§ The problem: The required result is every line of the records that includes "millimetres".

§ Data for this exercise:
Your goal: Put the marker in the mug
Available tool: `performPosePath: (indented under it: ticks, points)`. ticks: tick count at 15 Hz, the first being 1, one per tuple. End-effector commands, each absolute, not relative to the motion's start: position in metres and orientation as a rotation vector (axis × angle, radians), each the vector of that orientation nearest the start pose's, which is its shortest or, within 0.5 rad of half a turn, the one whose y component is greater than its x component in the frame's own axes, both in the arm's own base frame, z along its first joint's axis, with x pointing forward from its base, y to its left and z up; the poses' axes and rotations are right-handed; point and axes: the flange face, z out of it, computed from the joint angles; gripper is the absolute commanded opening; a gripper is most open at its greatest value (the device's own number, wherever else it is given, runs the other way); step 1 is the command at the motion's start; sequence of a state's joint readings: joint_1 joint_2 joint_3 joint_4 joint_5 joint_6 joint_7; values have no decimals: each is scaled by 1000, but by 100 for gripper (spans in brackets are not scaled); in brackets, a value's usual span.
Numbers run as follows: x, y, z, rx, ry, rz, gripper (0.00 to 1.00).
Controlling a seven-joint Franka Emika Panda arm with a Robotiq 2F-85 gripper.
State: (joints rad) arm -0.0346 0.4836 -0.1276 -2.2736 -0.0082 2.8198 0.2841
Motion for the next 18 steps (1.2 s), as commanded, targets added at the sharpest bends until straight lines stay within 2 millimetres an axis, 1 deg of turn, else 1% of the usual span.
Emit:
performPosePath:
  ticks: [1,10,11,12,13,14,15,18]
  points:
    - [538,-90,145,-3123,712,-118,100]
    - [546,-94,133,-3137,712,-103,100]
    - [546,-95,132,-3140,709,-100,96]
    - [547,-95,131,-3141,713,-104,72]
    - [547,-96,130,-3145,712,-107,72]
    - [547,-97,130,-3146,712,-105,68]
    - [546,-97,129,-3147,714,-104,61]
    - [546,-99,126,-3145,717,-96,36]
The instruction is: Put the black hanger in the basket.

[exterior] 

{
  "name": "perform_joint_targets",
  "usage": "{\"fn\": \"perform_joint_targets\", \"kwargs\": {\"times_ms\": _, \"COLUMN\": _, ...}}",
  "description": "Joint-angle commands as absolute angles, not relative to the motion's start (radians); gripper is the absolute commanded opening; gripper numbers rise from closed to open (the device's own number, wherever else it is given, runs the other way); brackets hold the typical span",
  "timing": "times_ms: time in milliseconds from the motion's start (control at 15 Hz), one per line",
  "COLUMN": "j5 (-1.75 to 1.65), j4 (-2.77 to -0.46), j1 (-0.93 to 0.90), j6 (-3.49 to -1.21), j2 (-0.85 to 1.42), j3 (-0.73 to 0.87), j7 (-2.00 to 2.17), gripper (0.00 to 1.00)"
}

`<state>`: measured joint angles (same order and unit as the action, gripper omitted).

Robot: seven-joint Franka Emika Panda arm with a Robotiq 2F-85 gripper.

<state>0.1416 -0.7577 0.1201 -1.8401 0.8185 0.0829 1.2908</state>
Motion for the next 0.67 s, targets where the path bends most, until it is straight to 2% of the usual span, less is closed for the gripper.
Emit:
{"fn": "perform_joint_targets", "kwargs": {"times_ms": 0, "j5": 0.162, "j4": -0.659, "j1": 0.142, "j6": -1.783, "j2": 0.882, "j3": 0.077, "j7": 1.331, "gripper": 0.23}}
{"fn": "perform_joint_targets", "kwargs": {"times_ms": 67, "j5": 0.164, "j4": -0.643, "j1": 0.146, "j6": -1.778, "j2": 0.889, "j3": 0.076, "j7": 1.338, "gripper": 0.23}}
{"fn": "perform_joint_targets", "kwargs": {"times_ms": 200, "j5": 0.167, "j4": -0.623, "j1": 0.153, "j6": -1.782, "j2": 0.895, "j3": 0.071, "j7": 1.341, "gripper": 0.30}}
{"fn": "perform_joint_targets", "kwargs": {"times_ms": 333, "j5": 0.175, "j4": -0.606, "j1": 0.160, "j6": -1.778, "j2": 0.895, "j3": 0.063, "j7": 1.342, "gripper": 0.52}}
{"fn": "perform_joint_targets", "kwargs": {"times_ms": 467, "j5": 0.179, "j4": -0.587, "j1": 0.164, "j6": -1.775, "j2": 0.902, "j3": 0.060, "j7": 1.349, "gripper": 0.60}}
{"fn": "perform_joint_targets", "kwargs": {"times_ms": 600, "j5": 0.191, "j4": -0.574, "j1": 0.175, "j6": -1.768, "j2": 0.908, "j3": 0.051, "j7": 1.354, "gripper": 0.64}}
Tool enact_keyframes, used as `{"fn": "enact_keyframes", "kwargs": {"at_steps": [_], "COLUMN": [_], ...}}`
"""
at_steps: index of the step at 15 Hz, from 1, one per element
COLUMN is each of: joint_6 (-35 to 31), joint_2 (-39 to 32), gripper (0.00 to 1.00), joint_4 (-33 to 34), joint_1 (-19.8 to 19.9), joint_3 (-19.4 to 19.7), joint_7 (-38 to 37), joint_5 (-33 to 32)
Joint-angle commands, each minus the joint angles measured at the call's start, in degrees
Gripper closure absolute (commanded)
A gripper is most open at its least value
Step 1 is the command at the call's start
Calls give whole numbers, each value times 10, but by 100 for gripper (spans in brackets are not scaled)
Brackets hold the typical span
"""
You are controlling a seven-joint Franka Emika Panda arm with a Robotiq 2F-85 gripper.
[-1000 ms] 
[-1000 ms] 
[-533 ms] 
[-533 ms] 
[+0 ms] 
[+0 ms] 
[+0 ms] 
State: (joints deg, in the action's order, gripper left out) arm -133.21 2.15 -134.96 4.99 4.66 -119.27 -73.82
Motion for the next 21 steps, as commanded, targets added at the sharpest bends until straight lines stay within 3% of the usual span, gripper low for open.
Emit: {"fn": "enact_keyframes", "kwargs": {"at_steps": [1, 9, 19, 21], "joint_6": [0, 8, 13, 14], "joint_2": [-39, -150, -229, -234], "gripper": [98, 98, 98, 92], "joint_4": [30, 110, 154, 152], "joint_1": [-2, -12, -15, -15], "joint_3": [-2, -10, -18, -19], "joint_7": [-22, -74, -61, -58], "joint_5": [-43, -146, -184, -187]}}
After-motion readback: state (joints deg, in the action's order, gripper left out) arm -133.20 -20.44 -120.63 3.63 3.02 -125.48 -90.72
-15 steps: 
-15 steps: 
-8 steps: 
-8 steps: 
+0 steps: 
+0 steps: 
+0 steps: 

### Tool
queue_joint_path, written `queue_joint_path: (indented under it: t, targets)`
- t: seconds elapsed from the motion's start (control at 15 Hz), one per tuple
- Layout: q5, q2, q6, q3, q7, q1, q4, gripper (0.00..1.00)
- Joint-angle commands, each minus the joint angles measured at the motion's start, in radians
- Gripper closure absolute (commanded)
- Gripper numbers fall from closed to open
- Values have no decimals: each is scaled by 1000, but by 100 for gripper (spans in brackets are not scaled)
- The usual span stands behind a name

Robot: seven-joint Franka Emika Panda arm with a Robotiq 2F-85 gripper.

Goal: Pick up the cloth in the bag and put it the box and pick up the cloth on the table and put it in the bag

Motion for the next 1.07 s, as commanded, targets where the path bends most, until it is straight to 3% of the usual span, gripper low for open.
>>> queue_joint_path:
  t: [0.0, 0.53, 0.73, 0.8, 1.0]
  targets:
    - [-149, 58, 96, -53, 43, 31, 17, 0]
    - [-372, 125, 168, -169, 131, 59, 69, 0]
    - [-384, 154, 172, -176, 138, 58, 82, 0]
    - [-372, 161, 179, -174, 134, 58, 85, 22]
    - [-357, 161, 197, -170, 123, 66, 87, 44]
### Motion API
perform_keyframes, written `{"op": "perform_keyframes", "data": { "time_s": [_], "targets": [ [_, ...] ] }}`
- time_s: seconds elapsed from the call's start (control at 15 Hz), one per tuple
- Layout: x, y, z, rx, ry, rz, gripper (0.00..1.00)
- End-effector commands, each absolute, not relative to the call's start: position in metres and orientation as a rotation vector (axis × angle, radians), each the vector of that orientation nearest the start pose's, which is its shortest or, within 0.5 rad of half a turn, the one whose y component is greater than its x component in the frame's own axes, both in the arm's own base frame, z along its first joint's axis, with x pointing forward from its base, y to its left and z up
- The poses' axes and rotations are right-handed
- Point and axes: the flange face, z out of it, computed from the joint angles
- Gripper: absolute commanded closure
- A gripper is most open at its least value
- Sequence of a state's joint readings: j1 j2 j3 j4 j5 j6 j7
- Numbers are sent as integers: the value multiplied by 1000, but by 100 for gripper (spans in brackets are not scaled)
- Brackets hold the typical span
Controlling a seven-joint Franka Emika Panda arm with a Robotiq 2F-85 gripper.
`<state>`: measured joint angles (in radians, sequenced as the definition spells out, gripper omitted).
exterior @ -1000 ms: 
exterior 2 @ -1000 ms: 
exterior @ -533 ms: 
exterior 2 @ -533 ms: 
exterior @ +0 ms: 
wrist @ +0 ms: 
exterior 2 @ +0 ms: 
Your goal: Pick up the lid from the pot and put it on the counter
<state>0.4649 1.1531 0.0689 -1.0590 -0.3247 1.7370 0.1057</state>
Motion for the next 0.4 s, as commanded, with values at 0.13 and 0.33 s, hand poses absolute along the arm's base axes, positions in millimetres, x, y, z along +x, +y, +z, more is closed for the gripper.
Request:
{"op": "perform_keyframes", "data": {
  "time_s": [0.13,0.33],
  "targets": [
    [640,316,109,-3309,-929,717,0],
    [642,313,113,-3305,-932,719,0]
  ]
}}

§ Problem solution:
Motion for the next 18 steps (1.2 s), as commanded, targets added at the sharpest bends until straight lines stay within 2 millimetres an axis, 1 deg of turn, else 1% of the usual span.
Motion for the next 0.4 s, as commanded, with values at 0.13 and 0.33 s, hand poses absolute along the arm's base axes, positions in millimetres, x, y, z along +x, +y, +z, more is closed for the gripper.

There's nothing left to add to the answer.